6/10
Eric and Eric
25 May 2011
An entertaining if barely credible parable about the power of family and friends with a touch of fantasy as postman Eric Bishop, inspired by France and Manchester United football hero Eric Cantona, gets his and his dysfunctional family's lives on track in the face of seeming adversity.

Eric has two out of control live-in step-sons, the eldest of which has fallen in with local gangster Zac, a failed marriage to childhood sweetheart Lily and generally endures life in circumstances not much above squalor. About the only things he has going for him are his postman mates at work and their shared love of Manchester United, for whom, to the uninitiated, Cantona was the talismanic genius behind their rise to success in the late 90's. At his lowest ebb, Eric the King steps into Eric the Loser's life, like a human version of Harvey the Rabbit, dispensing the Frenchman's famous cryptic philosophy to encourage the other Eric to sort his life out.

For Me though, this was a film of two halves, with the first half, where Eric's various family predicaments loom large, with the undercurrent of his nascent wish to rekindle his relationship with Lily percolating along nicely in the background. However in the second half, the film descends a bit into latter-day Ealing Comedy as a few coach loads of his mates, suitably masked up in Cantona false-faces accompany him on a mission to sort out the bad guy, resolving his son's problems and clearing the way with Lily at a stroke.

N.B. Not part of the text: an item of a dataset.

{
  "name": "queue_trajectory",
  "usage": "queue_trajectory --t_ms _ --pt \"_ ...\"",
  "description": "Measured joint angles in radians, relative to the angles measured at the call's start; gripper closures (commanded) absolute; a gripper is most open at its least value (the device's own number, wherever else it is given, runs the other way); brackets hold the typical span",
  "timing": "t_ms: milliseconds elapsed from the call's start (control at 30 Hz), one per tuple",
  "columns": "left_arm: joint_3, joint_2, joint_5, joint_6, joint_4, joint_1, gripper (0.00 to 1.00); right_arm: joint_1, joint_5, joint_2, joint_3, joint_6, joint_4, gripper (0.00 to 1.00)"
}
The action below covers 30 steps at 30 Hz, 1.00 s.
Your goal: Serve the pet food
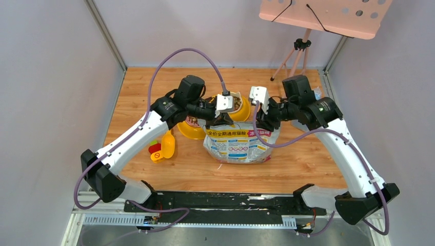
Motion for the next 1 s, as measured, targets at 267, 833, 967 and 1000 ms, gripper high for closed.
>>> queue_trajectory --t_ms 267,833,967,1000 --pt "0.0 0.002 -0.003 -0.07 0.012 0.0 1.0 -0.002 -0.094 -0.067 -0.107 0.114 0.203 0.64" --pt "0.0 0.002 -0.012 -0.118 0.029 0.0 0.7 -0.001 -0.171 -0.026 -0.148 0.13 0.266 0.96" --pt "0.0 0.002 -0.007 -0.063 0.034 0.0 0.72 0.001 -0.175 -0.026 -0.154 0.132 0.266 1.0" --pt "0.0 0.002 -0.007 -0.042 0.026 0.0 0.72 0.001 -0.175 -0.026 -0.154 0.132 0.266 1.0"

For me the juxtaposition jars a little too much and in the end I felt somewhat manipulated by the director. That said there are some good performances, especially Steve Evers as the heavy laden hero, John Henshaw (now ironically getting work advertising the Royal Mail's service on UK TV) as senior postman "Meatballs" and Stephanie Bishop as the waiting-to-be-wooed Lily. The great man himself, "Ooh -Aah"Cantona acquits himself well, naturally playing up his individualism and mystique.

I somehow didn't foresee this film ending up as a feel-good almost family entertainment during the early stages and think the journey didn't lead necessarily to the natural destination, but it was still a pleasant, diverting modern-day entertainment, worth a watch.